Data entries:
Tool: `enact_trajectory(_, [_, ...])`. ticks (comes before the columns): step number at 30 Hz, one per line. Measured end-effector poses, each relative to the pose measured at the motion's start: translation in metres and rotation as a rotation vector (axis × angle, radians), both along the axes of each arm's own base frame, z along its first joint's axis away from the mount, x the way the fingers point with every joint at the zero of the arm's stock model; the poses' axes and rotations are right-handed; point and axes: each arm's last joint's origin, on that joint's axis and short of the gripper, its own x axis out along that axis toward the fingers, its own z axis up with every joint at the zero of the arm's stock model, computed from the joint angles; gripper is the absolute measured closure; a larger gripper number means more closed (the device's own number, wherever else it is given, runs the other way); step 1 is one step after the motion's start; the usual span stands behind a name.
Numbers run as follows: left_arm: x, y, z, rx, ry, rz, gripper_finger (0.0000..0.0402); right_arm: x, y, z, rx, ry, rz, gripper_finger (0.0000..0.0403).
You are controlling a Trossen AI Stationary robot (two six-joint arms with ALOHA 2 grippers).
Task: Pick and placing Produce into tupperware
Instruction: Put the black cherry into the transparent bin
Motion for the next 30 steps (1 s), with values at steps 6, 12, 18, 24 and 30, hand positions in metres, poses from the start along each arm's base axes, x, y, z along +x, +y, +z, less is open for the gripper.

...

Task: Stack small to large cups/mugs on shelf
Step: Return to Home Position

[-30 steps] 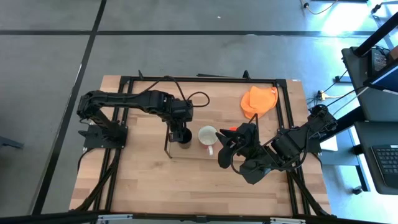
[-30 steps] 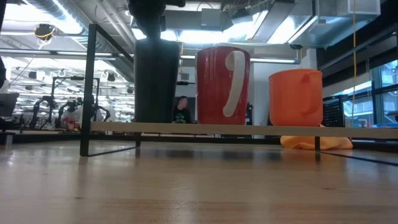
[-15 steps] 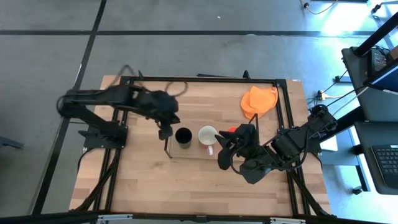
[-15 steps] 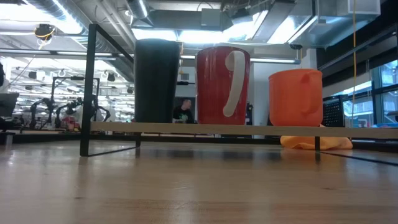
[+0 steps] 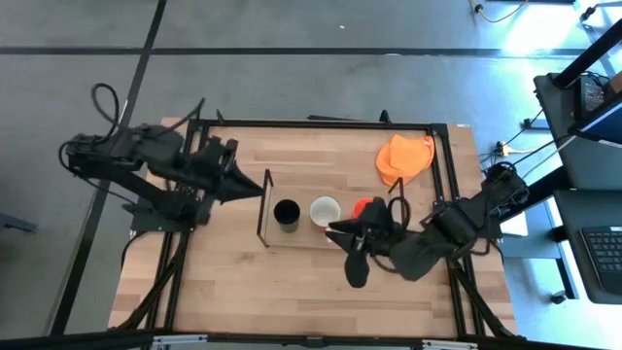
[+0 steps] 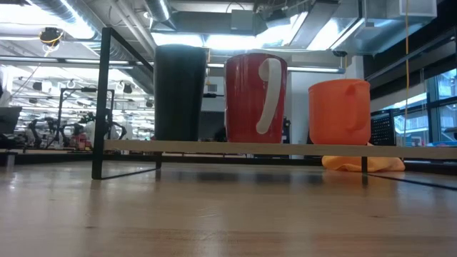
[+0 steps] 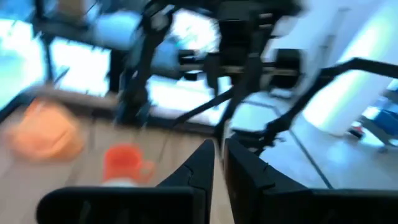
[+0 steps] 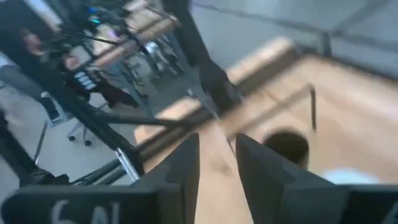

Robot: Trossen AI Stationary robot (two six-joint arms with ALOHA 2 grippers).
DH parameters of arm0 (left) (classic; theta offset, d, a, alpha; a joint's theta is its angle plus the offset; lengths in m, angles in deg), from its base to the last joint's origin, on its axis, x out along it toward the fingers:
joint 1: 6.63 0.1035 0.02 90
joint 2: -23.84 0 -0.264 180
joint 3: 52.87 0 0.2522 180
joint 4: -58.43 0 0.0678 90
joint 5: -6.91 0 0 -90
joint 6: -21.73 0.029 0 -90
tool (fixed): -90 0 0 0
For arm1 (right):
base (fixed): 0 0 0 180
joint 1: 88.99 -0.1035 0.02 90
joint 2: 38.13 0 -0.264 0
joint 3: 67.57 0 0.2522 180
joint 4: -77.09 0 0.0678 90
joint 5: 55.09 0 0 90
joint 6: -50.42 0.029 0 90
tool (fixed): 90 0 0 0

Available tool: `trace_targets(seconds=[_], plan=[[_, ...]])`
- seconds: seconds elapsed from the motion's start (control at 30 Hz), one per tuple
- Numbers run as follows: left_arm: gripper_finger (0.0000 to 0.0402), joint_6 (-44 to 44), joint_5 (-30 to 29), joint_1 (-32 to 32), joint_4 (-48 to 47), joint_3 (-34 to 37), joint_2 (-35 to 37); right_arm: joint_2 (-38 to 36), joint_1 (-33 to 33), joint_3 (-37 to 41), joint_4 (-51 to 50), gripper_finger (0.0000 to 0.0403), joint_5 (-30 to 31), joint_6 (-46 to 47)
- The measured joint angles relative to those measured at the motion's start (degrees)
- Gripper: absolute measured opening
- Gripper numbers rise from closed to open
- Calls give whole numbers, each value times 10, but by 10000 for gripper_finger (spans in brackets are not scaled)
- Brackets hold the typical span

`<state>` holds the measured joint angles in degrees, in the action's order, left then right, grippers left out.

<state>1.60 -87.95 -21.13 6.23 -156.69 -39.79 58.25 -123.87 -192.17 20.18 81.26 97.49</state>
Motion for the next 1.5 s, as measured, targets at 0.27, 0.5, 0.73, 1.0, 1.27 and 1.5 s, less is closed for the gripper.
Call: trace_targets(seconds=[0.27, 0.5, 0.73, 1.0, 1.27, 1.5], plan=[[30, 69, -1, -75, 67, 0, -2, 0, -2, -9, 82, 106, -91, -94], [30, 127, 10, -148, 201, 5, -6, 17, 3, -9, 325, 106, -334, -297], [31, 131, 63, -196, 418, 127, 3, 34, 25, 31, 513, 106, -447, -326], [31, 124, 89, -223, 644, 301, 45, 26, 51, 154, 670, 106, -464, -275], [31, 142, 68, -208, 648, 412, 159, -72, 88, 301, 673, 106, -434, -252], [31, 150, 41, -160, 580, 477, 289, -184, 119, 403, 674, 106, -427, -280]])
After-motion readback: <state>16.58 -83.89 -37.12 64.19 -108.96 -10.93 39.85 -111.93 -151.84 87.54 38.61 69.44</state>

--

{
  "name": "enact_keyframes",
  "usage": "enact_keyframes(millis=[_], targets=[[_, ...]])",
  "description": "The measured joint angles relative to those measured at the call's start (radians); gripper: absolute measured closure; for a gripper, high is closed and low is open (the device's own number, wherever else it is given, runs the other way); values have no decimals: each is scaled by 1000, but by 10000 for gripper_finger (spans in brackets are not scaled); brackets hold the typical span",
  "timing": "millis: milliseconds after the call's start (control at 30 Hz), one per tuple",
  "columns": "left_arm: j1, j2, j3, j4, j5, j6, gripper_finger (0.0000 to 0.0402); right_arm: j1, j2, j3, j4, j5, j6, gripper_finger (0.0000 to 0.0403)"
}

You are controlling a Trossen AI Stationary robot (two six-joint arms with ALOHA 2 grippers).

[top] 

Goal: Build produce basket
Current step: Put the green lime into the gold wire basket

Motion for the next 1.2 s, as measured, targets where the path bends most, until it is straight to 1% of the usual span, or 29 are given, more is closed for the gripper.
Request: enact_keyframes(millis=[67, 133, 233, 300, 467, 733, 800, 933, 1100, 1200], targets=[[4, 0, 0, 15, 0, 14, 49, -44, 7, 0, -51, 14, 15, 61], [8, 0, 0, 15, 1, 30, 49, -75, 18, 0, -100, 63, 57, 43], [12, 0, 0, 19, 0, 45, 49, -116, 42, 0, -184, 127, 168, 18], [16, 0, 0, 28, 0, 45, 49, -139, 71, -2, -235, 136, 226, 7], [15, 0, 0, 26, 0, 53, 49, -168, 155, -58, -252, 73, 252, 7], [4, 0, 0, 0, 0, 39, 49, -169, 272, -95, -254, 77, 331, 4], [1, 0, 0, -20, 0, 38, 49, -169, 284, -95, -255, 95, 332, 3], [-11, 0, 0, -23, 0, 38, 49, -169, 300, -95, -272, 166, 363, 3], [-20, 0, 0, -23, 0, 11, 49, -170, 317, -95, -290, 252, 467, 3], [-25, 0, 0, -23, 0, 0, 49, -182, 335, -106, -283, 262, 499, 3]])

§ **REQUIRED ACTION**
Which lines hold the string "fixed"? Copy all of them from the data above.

§ **COMPLETED TASK**
tool (fixed): -90 0 0 0
base (fixed): 0 0 0 180
tool (fixed): 90 0 0 0

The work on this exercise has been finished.